Solving problems involving sums of consecutive numbers
When the sum is given, we can set up an algebraic equation based on the representation of consecutive numbers (e.g., x, x + 1, x + 2) and solve for ‘x’.

Breaking Even
To determine whether an arithmetic expression is even without computing its exact value, we can use parity rules.
Parity Rules: The sum or difference of two numbers has an even parity (is even) if both numbers have the same parity (both even or both odd), and odd parity (is odd) if the numbers have different parities (one even and one odd).
Examples:

• Even + Even = Even: When you add two even numbers (e.g., 2 + 4 = 6), the result is always even.
• Odd + Odd = Even: When you add two odd numbers (e.g., 3 + 5 = 8), the result is also even.
• Even + Odd = Odd: When you add an even and an odd number (e.g., 2 + 3 = 5), the result is always odd.
• Even – Even = Even: Subtracting an even number from another even number (e.g., 6 – 2 = 4) results in an even number.
• Odd – Odd = Even: Subtracting an odd number from another odd number (e.g., 7 – 3 = 4) results in an even number.
• Even – Odd = Odd: Subtracting an odd number from an even number (e.g., 6 – 3 = 3) or vice versa results in an odd number.

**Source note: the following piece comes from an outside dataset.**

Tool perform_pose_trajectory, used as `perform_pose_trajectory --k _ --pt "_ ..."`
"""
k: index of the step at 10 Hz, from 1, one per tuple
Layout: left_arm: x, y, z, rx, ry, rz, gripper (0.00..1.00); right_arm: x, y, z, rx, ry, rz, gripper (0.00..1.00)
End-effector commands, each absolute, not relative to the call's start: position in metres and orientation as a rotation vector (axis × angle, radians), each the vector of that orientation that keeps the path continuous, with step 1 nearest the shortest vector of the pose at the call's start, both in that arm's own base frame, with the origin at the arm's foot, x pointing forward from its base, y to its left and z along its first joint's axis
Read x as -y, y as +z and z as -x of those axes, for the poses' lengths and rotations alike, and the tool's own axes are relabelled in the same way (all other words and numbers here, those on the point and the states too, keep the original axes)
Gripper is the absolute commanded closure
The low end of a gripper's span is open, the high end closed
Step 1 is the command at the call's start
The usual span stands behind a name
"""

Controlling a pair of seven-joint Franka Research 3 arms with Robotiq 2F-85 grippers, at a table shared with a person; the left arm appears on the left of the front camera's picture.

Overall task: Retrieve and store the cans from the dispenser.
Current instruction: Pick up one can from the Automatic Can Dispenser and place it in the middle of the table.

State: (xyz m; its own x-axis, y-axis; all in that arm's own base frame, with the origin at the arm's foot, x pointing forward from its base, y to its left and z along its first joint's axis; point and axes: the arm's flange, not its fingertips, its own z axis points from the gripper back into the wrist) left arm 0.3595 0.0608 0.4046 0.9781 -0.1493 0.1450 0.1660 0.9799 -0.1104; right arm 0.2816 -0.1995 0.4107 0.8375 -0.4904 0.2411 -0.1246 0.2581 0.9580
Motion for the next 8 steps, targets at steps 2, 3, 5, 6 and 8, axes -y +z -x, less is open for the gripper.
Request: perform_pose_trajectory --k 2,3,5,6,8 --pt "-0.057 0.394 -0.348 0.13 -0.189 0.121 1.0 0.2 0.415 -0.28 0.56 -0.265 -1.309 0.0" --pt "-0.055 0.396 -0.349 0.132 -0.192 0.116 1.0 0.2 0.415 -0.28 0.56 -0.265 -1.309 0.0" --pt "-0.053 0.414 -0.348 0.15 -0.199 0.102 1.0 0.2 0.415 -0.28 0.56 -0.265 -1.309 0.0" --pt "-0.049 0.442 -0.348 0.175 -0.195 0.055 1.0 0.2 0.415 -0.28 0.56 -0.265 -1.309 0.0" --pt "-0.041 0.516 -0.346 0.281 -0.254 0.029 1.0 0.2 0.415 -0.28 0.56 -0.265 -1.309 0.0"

Always, Sometimes, or Never
To determine if a statement about factors and multiples is “Always True,” “Sometimes True,” or “Never True,” we need to analyze its validity across different scenarios.

• “Always True” means it holds for all possible cases.
• “Sometimes True” means it is true for some cases but not all.
• “Never True” means it is false in every instance.

If a number a divides both M and N, then it will also divide their sum (M + N) and their difference (M – N). This is a fundamental property of divisibility.

If a number ‘A’ is divisible by another number ‘k’, then any multiple of ‘A’ will also be divisible by ‘k’.

If a number A is divisible by both k and m, then it will be divisible by the least common multiple (LCM) of k and m.

Numbers are often written in the form of edcba, each letter representing a digit at a place value:

• e × 10000 (ten-thousands)
• d × 1000 (thousands)
• c × 100 (hundreds)
• b × 10 (tens)
• a × 1 (units)

Checking Divisibility Quickly

Tests of Divisibility by 10
A number is divisible by 10 if its unit digit is zero.
Justification: Let us consider a four-digit number n = abcd where a ≠ 0 is the thousandth digit and can take values from 1 to 9, and b, c, and d are the hundred, ten, and unit digits, each of which can take values from 0 to 9.
In expanded form, n = abcd
= 1000 × a + 100 × b + 10 × c + d
= 10[100a + 10b + c] + d
= 10k + d, where k = 100a + 10b + c
∴ n = 10k + d ……(1)
where d is the unit digit.
If d = 0, then n = 10k, which is divisible by 10.
∴ A number is divisible by 10 if its unit digit d is 0.
If d ≠ 0, then from (1), n-d = 10k, which is divisible by 10.
Hence, we learn that if we subtract the digit at the ones place from any number, it becomes divisible by 10.
Clearly, the above justification of the test of divisibility by 10 holds also for two-digit, three-digit numbers also and so on.

Test of Divisibility by 5
If the sum of the digits of a natural number is divisible by 5, then the number is divisible by 5.
A number is divisible by 5 if its unit digit is 0 or 5.
Justification: Reproduce Eqn. (1) to get n = 10k + d
If d = 0, then n = 10k = 5 × 2k, which is divisible by 5.
If d = 5; then n = 10k + 5 = 5(2k + 1) which is divisible by 5.
∴ A number is divisible by 5 if its unit place is 0 or 5.
From equation (1), n = 10k + d.
Since 10k is divisible by 5 therefore when a natural number n is divided by 5, the remainder will be equal to the remainder when ones digit d is divided by 5.
For example, if 237 is divided by 5, then the remainder = the remainder obtained on dividing 7 by 5 = 2.
Again, if 623 is divided by 5, then the remainder = remainder on dividing 3 by 5 = 3.

Test of Divisibility by 2
A number is divisible by 2 if its unit digit is an even digit, i.e., 0, 2, 4, 6, 8.
Justification: Reproduce equation (1) to get n = 10k + d
We know that n will be divisible by 2 if n is even.
Also 10k = 2(5k) is even.
∴ d must also be even because the sum n = 10k + d of an even number 10k.
∴ Unit digit d = 0, 2, 4, 6, 8.
In all the above three tests of divisibility by 10, 5, and 2, the divisibility is decided just by the unit digit.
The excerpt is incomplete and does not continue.